## EXERCISE INSTRUCTIONS
With both ends included, repeat exactly the lines of the entries below from the one containing "<point>461,184</point>" down to the one containing "<point>431,106</point>", and no others.

## THE DATA
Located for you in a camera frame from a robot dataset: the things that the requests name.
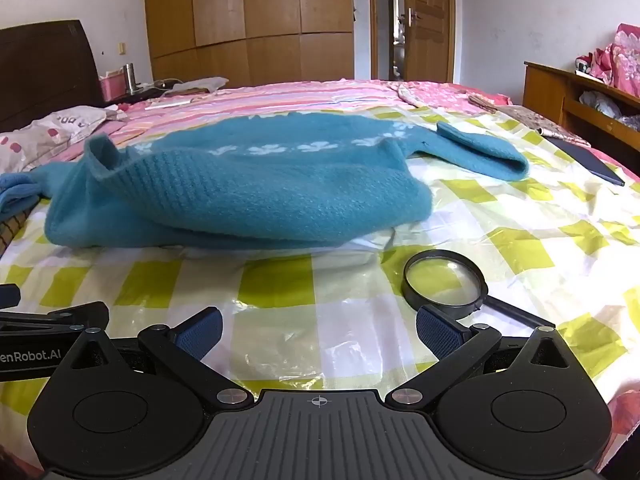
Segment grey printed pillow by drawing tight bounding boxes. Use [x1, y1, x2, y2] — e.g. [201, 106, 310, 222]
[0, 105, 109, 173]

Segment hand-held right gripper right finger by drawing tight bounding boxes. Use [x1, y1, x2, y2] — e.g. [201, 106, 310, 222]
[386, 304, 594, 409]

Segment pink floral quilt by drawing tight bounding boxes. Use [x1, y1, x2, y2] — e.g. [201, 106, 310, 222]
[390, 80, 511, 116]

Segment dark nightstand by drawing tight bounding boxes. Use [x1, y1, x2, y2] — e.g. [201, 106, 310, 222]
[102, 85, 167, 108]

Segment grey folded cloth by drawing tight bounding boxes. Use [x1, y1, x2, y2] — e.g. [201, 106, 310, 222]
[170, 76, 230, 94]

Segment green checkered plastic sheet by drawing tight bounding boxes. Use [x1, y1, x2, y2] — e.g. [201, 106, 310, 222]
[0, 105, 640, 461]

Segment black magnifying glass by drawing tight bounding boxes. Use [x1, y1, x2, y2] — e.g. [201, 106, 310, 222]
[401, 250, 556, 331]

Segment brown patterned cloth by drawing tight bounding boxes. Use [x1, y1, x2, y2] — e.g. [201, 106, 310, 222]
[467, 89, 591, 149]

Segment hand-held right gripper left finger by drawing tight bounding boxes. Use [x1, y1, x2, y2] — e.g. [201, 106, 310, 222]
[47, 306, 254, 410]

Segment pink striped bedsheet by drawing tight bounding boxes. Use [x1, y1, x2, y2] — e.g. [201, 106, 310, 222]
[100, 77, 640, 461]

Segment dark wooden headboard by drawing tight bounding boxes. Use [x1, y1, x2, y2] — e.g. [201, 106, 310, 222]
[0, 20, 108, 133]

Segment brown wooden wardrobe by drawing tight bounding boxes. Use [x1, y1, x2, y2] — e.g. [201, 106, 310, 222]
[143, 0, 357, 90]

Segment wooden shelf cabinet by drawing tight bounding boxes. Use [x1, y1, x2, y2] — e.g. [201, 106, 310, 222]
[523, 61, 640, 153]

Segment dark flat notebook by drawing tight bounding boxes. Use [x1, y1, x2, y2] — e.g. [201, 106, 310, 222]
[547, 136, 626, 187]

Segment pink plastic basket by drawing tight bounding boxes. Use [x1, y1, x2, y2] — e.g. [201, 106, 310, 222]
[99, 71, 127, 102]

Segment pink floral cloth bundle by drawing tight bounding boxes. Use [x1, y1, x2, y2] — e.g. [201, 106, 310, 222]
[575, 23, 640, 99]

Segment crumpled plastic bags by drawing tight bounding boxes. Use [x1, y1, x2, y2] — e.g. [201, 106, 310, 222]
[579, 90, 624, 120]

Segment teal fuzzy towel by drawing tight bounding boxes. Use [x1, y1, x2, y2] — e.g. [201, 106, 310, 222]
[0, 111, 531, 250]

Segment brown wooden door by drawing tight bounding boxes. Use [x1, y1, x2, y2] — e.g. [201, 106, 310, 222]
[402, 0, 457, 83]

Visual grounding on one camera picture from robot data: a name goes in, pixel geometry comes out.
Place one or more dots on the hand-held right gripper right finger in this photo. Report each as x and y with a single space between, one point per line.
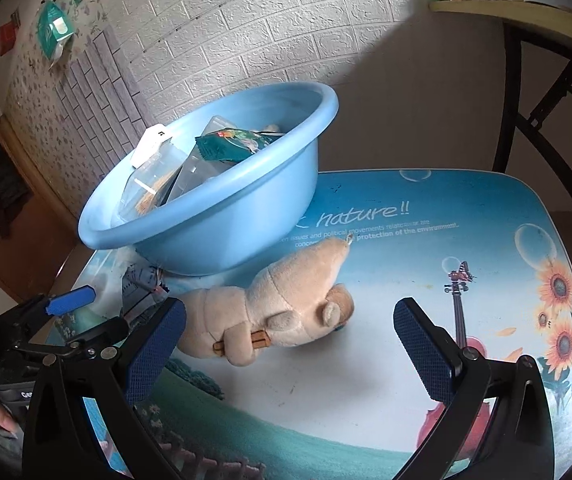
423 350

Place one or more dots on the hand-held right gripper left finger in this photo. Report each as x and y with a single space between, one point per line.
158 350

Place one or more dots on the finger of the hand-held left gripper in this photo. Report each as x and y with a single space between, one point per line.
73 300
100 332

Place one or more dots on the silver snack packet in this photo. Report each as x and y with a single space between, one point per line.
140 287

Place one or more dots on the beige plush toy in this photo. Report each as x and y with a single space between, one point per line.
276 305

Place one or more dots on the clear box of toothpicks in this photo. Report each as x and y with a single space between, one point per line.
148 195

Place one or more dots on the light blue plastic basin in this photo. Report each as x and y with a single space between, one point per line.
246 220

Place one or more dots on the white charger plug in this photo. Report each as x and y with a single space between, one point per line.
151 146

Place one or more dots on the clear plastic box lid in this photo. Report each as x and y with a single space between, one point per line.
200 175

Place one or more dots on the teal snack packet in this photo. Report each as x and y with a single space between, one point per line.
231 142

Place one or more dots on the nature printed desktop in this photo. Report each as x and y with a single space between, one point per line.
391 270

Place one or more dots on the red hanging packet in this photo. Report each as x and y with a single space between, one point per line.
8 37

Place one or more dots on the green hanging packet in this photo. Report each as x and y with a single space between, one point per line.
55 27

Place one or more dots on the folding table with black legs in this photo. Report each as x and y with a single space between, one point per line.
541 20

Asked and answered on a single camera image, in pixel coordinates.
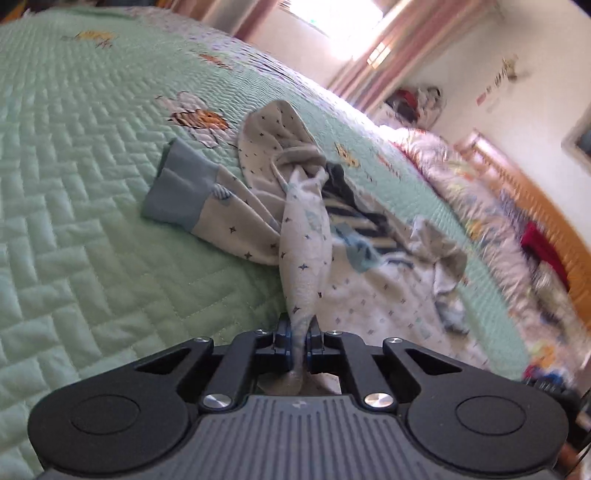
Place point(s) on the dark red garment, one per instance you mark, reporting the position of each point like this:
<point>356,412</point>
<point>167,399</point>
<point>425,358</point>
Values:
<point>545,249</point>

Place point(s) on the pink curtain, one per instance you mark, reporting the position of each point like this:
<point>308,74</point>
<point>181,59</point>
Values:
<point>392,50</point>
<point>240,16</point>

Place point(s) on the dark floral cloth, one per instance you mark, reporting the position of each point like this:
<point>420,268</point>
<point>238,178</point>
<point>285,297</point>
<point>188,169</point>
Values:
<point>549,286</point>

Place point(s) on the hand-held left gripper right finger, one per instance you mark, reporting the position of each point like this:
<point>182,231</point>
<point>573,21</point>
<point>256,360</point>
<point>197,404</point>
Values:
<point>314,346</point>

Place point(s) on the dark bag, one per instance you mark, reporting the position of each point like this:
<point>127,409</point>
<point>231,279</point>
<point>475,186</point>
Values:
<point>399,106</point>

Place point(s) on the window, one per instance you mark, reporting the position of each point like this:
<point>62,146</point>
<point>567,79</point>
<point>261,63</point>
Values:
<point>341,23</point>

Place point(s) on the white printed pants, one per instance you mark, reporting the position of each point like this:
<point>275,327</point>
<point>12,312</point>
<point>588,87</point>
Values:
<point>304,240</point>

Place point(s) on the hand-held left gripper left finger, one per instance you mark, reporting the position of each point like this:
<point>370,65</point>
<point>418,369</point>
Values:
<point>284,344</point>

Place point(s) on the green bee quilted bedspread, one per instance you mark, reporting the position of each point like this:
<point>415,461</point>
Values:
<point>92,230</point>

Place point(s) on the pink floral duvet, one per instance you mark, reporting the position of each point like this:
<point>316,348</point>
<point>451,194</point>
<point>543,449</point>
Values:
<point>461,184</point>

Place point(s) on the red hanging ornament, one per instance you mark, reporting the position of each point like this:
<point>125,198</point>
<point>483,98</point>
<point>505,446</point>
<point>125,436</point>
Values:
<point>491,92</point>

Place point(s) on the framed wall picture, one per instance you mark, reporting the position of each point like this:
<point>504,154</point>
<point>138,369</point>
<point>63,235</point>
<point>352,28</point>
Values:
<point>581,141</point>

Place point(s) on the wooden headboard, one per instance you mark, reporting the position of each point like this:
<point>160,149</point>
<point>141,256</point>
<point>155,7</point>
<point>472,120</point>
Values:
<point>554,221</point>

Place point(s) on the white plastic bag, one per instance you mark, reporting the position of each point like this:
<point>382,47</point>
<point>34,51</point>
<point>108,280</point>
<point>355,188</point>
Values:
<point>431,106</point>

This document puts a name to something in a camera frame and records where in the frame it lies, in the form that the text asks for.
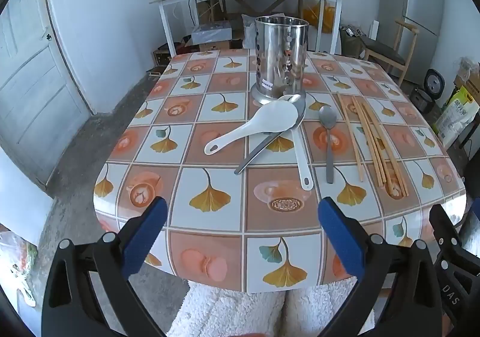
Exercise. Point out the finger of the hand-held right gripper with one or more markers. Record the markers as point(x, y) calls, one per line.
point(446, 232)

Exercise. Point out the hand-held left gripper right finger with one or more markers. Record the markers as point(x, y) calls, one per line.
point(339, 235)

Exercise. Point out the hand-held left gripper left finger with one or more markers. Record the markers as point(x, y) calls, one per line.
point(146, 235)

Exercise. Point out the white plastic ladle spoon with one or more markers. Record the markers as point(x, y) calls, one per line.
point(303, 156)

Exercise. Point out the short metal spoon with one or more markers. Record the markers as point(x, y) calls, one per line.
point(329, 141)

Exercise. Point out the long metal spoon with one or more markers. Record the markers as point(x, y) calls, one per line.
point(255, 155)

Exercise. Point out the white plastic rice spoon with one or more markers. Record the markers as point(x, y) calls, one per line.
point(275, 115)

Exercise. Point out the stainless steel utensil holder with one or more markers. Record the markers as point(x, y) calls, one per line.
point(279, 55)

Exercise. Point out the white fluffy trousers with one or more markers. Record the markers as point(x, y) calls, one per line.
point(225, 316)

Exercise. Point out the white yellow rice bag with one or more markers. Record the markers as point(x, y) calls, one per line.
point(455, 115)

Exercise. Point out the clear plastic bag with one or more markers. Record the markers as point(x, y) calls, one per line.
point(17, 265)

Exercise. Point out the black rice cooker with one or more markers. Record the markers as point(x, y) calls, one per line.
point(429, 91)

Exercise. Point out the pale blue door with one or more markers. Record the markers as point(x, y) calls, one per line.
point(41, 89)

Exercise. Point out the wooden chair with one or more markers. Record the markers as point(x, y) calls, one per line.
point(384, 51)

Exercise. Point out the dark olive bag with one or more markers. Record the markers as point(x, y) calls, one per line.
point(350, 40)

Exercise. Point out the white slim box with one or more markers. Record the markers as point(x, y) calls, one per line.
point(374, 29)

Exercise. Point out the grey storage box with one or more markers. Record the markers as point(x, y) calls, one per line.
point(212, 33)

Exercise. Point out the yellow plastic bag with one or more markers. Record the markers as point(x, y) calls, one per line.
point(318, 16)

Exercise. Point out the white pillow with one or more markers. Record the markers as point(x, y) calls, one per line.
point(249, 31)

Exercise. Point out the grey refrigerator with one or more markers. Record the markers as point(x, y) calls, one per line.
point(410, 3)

## ANSWER TO THIS PROBLEM
<point>461,184</point>

Place point(s) on the red hanging ornament, one per instance you mark, reporting the position of each point like this:
<point>125,198</point>
<point>483,98</point>
<point>505,446</point>
<point>125,436</point>
Values:
<point>491,92</point>

Place point(s) on the framed wall picture, one per instance you mark, reporting the position of each point like this:
<point>504,154</point>
<point>138,369</point>
<point>63,235</point>
<point>352,28</point>
Values:
<point>581,141</point>

Place point(s) on the wooden headboard, one per instance you mark, reporting the position of each point like this:
<point>160,149</point>
<point>141,256</point>
<point>155,7</point>
<point>472,120</point>
Values:
<point>554,221</point>

Place point(s) on the white plastic bag, one per instance you mark, reporting the position of each point like this:
<point>382,47</point>
<point>34,51</point>
<point>108,280</point>
<point>355,188</point>
Values:
<point>431,106</point>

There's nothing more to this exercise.